Here the answer should be the line with "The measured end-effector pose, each" and all the lines after it through the end of the listing, each repeated exactly, and no other text.

Data
========================================================================

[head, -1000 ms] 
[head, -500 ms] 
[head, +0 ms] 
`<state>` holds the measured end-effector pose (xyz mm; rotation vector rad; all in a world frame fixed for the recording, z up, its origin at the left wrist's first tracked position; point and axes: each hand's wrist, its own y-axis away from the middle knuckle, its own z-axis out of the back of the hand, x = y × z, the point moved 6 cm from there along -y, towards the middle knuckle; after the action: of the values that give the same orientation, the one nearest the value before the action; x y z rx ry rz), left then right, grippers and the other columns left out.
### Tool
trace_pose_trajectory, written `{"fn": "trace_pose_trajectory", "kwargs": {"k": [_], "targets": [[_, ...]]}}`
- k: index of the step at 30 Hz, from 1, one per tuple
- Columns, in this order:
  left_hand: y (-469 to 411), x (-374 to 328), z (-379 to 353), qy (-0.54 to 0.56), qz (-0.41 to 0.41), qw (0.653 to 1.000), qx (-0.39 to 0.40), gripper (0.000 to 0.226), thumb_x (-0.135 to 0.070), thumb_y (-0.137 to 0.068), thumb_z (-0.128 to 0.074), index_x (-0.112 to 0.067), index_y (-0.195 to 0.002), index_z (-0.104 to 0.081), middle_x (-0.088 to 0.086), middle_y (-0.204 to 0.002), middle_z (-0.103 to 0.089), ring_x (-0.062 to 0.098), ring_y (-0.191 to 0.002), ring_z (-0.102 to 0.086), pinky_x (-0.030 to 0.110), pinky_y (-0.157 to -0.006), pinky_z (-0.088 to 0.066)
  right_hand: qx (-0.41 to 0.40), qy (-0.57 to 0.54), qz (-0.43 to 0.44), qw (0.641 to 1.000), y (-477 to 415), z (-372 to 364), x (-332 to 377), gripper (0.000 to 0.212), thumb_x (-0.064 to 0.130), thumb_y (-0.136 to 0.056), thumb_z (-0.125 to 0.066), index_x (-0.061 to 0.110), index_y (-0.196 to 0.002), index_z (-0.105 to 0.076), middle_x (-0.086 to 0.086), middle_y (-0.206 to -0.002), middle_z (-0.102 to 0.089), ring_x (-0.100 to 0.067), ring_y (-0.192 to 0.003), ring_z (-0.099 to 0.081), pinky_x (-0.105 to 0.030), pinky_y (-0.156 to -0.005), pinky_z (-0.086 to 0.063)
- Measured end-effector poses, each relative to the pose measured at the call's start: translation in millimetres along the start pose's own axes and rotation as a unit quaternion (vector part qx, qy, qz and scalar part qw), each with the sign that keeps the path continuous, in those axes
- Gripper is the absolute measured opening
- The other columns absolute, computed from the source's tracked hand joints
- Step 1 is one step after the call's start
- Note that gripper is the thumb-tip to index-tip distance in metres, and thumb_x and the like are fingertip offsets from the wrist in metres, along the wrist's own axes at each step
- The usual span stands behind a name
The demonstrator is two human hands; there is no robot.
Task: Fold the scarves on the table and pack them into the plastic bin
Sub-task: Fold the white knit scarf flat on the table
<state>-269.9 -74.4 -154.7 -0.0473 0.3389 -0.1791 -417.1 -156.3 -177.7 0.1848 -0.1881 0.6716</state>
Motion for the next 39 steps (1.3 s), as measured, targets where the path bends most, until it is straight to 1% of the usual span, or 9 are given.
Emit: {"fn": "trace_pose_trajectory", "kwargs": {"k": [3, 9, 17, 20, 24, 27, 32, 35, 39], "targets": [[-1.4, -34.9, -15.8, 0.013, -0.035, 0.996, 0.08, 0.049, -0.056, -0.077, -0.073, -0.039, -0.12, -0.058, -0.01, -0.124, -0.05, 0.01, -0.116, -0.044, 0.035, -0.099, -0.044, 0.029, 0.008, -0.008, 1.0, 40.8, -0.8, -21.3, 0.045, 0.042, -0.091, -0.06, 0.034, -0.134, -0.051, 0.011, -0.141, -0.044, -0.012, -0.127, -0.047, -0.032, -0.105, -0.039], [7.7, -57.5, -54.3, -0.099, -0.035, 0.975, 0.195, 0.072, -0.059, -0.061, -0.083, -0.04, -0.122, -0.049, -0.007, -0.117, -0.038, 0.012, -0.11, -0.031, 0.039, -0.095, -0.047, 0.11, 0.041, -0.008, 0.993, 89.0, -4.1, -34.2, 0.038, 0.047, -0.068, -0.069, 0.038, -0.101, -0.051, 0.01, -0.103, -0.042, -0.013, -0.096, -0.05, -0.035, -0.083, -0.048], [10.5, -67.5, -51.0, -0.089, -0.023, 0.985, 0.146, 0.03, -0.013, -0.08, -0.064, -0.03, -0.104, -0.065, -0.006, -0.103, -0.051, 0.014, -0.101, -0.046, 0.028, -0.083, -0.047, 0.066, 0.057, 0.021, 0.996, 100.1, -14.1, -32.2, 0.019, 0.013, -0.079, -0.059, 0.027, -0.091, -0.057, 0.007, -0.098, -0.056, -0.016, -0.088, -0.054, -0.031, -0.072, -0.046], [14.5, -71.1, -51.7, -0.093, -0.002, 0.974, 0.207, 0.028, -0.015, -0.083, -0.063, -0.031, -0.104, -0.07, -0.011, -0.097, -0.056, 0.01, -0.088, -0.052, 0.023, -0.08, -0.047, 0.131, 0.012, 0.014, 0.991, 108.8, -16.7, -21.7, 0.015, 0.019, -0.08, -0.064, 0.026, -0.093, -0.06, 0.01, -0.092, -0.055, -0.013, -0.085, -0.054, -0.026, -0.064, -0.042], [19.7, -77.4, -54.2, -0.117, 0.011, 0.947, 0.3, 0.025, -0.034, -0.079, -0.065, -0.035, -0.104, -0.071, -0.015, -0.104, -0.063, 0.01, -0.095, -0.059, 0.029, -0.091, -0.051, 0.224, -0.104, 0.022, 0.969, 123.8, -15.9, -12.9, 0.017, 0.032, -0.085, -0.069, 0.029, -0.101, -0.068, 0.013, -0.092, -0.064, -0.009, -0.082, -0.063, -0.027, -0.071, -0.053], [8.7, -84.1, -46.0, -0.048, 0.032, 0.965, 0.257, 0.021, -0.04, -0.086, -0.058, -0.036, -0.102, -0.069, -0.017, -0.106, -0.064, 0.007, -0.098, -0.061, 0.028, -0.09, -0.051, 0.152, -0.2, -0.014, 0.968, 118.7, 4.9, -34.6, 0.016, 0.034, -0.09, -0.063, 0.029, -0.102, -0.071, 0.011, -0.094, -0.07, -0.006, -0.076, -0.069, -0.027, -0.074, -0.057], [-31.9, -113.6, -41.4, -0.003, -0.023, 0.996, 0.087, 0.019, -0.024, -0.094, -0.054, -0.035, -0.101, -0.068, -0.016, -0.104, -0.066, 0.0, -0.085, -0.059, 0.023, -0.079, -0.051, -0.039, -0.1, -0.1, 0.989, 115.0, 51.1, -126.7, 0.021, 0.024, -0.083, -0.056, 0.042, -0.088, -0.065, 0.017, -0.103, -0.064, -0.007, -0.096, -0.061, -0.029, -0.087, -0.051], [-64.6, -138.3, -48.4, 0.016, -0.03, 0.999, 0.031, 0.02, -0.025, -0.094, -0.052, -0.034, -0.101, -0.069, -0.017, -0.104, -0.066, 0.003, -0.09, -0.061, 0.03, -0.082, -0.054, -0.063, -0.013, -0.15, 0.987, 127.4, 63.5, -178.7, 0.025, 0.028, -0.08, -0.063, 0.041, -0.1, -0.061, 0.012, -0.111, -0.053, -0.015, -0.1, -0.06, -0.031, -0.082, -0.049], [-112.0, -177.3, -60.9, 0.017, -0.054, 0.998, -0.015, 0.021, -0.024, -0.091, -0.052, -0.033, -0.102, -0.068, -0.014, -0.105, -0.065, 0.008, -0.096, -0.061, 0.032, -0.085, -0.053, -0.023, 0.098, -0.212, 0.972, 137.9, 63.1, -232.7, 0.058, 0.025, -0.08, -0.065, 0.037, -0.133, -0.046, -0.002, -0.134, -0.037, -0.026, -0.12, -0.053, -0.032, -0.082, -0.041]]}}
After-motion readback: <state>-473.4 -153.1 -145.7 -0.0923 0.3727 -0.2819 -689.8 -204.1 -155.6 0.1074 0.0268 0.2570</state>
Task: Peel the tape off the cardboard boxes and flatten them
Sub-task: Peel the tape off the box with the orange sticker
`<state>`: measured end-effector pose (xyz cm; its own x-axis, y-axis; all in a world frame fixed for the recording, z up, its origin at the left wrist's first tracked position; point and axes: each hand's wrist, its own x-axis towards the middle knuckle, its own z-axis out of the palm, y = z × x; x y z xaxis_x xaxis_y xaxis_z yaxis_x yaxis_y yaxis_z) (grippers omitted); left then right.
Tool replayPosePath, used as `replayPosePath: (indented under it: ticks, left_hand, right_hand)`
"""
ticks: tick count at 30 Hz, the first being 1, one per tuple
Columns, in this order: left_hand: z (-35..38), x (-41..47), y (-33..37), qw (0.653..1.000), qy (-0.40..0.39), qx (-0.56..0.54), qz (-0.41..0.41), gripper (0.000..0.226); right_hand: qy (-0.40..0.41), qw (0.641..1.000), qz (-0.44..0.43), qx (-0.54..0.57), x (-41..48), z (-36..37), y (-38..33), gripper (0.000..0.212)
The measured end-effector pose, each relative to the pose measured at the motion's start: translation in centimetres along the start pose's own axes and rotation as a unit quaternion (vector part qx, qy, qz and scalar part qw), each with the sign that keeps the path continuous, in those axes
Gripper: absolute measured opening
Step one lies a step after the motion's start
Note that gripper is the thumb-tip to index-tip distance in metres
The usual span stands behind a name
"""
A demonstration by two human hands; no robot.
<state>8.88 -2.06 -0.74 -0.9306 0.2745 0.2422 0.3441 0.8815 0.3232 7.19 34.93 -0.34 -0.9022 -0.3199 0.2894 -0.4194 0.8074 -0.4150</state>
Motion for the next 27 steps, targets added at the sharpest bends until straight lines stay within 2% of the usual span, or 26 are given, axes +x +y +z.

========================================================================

Written solution
The measured end-effector pose, each relative to the pose measured at the motion's start: translation in centimetres along the start pose's own axes and rotation as a unit quaternion (vector part qx, qy, qz and scalar part qw), each with the sign that keeps the path continuous, in those axes
Gripper: absolute measured opening
Step one lies a step after the motion's start
Note that gripper is the thumb-tip to index-tip distance in metres
The usual span stands behind a name
"""
A demonstration by two human hands; no robot.
<state>8.88 -2.06 -0.74 -0.9306 0.2745 0.2422 0.3441 0.8815 0.3232 7.19 34.93 -0.34 -0.9022 -0.3199 0.2894 -0.4194 0.8074 -0.4150</state>
Motion for the next 27 steps, targets added at the sharpest bends until straight lines stay within 2% of the usual span, or 26 are given, axes +x +y +z.

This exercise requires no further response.